Svenja Schulze (SPD) ist seit dem Frühjahr Bundesumweltministerin. Zuvor war die in Münster in Westfalen wohnende Politikerin Wissenschaftsministerin in Nordrhein-Westfalen. Ihre Berufung in die Regierung war durchaus eine Überraschung. Ihr Hauptanliegen: Wenn Deutschland demnächst aus der Kohleproduktion und Verstromung aussteigt, um den Klimaschutz wieder voranzubringen, soll das möglichst ohne größere soziale Verwerfungen  gehen. DW-Korrespondent Jens Thurau ist gerade auf der Sommerreise der Ministerin mit Journalisten dabei, die durch Nordrhein-Westfalen führt.

DW: Frau Schulze, im Zentrum ihrer Politik steht  im Moment der Klimaschutz. Es gibt eine Kommission, die erarbeiten soll, bis wann Deutschland aus der klimaschädlichen Kohle aussteigt. Bis zur UN-Klimakonferenz in Kattowitz im Dezember sollen Ergebnisse vorliegen.

Svenja Schulze:  Ja, wir haben die Kommission beauftragt, erste Teilergebnisse schon vor der Klimakonferenz vorzulegen. Außerdem bereiten wir uns auf das Klimaschutzgesetz vor. Wir haben uns in der vergangenen Wahlperiode Ziele gesetzt, haben festgelegt, was wir erreichen wollen bei der Reduktion der Treibhausgase. Und jetzt wollen wir ein Gesetz, das festlegt, wie das gehen soll. Und dafür ist die Kommission sehr wichtig, weil sie sagen soll: Wie steigen wir aus der Kohle aus, wie ist der Zeitplan und welche neuen Perspektiven gibt es für die Regionen? Und auch international wollen wir jetzt in Kattowitz ein Regelwerk beschließen, das dafür sorgt, dass die Fortschritte der Staaten auch messbar und vergleichbar sind. Die große Klimakonferenz von Paris 2015 hat die Ziele definiert, jetzt müssen wir die Details für den Weg dorthin regeln.

Svenja Schulze
DW-Reporter Jens Thurau begleitet Svenja Schulze bei ihrer Sommerreise, um davon zu berichtenBild: DW/J.Thurau

"Wir müssen jetzt mehr zeigen"

Aber bei den eigenen, den nationalen Klimazielen, sieht es ja im Moment nicht so gut aus. Das Ziel, bis 2020 40 Prozent an Klimagasen abzubauen, ist nicht mehr zu schaffen. Ein Vorreiter wie früher im internationalen Klimaschutz ist Deutschland im Moment nicht mehr, oder?
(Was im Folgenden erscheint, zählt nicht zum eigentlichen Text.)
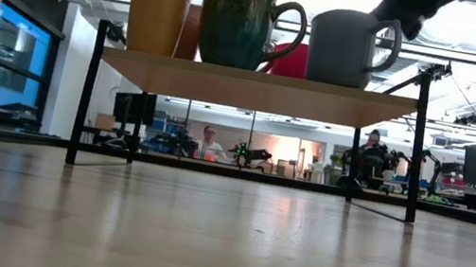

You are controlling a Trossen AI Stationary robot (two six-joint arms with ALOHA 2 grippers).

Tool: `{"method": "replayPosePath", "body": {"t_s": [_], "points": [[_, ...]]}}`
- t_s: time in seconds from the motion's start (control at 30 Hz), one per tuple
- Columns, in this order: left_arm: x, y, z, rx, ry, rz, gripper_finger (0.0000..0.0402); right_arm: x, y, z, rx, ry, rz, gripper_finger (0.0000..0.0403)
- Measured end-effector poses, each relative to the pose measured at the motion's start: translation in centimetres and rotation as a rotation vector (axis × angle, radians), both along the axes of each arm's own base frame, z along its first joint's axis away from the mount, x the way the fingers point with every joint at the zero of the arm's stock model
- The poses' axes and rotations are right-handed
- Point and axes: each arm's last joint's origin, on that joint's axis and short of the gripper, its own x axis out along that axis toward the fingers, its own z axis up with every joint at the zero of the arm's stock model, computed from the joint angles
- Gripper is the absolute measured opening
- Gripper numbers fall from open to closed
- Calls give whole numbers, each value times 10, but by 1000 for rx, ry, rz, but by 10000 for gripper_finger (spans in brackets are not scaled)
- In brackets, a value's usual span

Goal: Stack small to large cups/mugs on shelf
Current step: Put the gray mug on the shelf

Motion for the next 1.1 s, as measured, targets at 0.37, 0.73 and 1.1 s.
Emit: {"method": "replayPosePath", "body": {"t_s": [0.37,0.73,1.1], "points": [[-1,0,0,0,-1,0,223,-4,58,-4,371,181,512,0],[0,0,0,0,-2,-1,223,19,55,-35,199,353,284,0],[-1,0,0,0,-2,-1,223,22,43,-33,163,322,245,0]]}}
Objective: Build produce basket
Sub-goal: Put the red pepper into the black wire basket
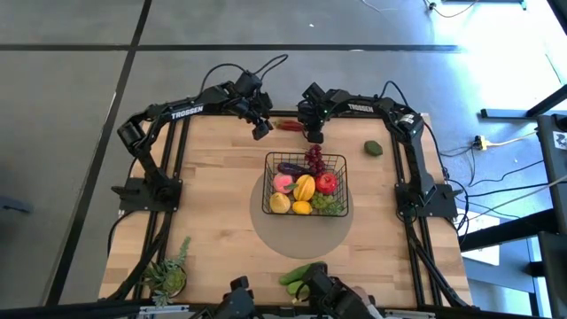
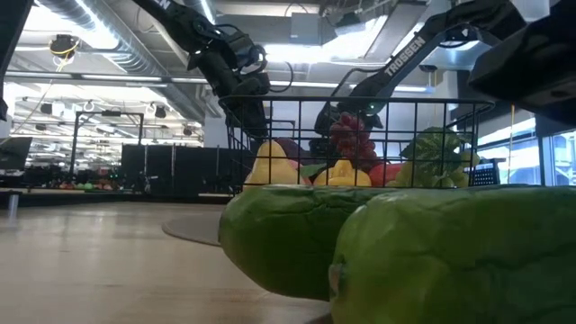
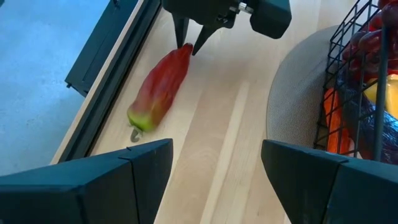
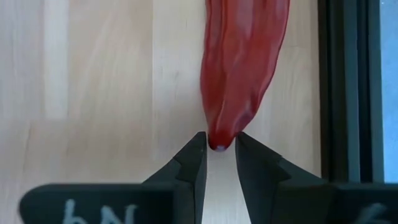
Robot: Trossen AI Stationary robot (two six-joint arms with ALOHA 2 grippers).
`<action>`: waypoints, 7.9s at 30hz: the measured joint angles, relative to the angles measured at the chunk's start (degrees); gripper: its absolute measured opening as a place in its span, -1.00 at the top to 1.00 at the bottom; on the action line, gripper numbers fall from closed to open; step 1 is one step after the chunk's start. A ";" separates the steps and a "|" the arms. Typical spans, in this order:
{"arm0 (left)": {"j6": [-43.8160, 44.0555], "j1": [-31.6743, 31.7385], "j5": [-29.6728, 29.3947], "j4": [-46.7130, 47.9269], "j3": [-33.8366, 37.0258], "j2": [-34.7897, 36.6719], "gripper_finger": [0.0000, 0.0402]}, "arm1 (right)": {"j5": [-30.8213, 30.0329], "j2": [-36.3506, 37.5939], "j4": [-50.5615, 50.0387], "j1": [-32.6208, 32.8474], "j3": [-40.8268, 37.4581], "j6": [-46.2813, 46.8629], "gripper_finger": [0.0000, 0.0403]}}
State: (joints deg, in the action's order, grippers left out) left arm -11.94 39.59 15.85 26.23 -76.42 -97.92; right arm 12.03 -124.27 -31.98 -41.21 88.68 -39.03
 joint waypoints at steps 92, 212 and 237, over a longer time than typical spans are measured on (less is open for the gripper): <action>1.46 -0.02 -0.34 0.03 0.02 0.01 -0.16 | 1.14 -2.50 3.22 0.15 2.12 2.98 0.34; -7.97 -12.38 -10.36 25.74 -0.02 28.34 -0.16 | -12.91 10.05 -51.20 42.94 40.29 76.36 1.00; -9.71 -12.39 -10.48 28.69 0.02 28.34 -0.16 | -10.84 9.93 -38.07 45.79 14.25 82.49 1.00</action>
State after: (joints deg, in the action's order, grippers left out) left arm -21.66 27.20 5.37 54.92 -76.40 -69.58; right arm 1.19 -114.34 -70.05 4.58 102.93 43.46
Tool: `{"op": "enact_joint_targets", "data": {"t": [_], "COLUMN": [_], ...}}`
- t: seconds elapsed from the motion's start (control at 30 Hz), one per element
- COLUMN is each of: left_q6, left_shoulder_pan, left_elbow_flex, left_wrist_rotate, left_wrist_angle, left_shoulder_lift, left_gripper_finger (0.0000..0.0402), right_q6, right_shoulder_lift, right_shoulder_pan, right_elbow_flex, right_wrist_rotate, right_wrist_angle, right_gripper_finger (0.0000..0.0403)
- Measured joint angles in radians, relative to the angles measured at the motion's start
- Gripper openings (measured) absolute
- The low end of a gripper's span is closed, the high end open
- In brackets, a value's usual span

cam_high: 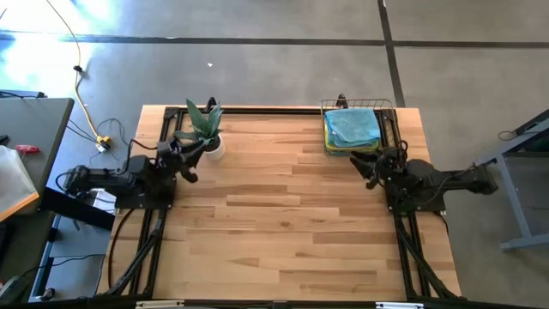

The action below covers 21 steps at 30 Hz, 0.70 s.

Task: Fold microfiber towels
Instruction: Return to Home Position

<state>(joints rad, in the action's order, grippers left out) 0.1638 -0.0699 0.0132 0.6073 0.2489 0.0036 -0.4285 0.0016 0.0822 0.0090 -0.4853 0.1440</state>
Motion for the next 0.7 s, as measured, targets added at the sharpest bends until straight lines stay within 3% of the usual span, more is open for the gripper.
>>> {"op": "enact_joint_targets", "data": {"t": [0.7], "left_q6": [0.000], "left_shoulder_pan": [-0.558], "left_elbow_flex": [0.000], "left_wrist_rotate": [0.002], "left_wrist_angle": [-0.016], "left_shoulder_lift": [0.000], "left_gripper_finger": [0.0102], "right_q6": [0.001], "right_shoulder_lift": [0.000], "right_shoulder_pan": [-0.623], "right_elbow_flex": [0.000], "right_wrist_rotate": [0.002], "right_wrist_angle": [-0.069], "right_gripper_finger": [0.0171]}}
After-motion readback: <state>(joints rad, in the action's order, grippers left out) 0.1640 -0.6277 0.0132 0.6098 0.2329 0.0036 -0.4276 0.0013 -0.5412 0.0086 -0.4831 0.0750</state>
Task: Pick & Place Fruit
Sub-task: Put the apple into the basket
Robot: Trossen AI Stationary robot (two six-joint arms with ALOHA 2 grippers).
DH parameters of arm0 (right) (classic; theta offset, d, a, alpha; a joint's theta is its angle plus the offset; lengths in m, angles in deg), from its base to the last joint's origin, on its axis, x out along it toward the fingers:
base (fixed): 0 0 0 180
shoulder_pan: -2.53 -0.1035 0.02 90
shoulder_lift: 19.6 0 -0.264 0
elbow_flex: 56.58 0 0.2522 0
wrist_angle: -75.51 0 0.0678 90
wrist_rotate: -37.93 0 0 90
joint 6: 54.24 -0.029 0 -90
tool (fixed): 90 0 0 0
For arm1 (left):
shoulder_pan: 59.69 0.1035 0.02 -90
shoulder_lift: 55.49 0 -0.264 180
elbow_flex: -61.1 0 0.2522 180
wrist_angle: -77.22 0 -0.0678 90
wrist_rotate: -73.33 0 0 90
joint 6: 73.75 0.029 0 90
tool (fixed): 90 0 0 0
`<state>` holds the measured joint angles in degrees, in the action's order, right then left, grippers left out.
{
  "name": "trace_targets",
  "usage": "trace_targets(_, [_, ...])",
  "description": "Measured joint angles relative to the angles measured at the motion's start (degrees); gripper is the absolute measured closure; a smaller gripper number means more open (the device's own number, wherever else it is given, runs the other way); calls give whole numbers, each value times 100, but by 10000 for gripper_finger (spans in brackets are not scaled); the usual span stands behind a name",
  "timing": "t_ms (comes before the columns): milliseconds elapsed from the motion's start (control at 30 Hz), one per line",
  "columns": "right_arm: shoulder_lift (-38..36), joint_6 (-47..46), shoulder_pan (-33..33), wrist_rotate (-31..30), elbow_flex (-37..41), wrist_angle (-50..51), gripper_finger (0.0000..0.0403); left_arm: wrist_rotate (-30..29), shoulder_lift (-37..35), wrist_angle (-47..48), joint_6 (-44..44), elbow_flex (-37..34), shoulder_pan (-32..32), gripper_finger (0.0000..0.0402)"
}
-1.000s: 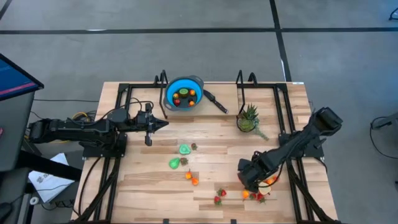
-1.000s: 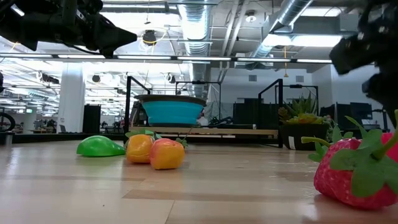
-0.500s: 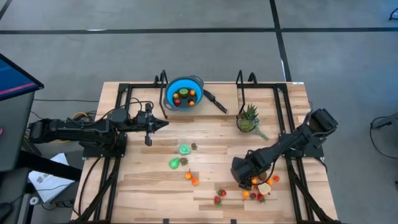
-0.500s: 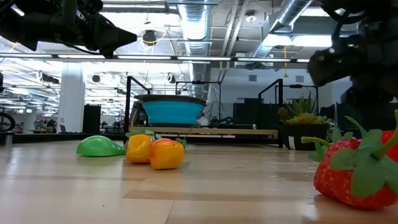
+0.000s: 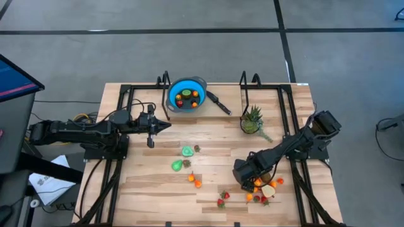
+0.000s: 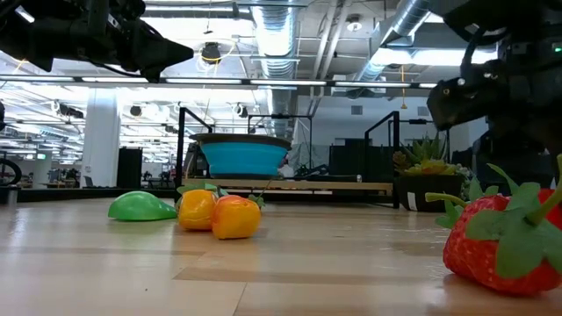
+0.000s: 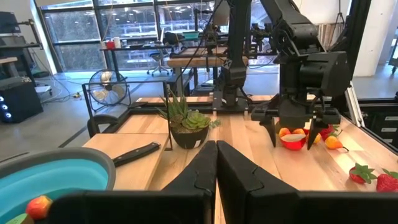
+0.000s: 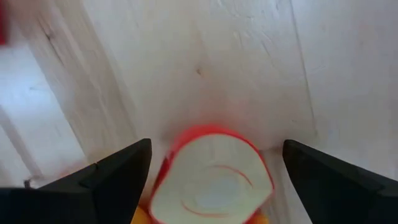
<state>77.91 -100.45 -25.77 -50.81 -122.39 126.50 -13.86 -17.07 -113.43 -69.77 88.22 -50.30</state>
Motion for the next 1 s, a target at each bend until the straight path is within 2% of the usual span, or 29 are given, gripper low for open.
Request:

Schulze: Nein, die Rolle als Vorreiter haben wir leider verloren, was ich sehr schade finde, weil ich denke: Wir sind eine Industrienation, die immer wieder Innovationen  hervorgebracht hat - mit einer sehr starken Forschungslandschaft. Damit müsste es uns eigentlich gelingen, zu zeigen, wie man auf eine treibhausgas-neutrale Industrie umsteigen kann. Aber die Maßnahmen haben noch nicht so gegriffen, wie frühere Bundesregierungen gedacht haben. Außerdem hatten wir ein stärkeres Wirtschaftswachstum als gedacht und die Bevölkerung ist größer geworden. Trotzdem müssen wir jetzt mehr zeigen. Ich will, dass wir wieder Vorreiter werden.

Hat das auch mit dem Stellenwert  zu tun, den Umwelt-und Klimaschutz bei den politischen Themen noch hat? Die meisten Debatten gibt es über die Asyl-und Flüchtlingspolitik. Sind Sie nicht im Kabinett quasi qua Amt die Einzige, die sich wirklich um den Klimaschutz kümmert?

Schulze: Den Eindruck habe ich nicht. Alle Kolleginnen und Kollegen wissen, das auch sie etwas leisten müssen. Ich habe einen meiner ersten Briefe an die Minister für Bau, Landwirtschaft und Verkehr geschrieben, in dem ich sie daran erinnert habe, dass sie Pläne für Klimaschutzmaßnahmen vorlegen müssen. Also, was  genau will der neue Verkehrsminister  Scheuer von der CSU ganz konkret machen? Was mich an diesem Sommertheater um die Einwanderung besonders ärgert, ist, dass es so viele Dinge überlagert, um die wir uns dringend kümmern müssen.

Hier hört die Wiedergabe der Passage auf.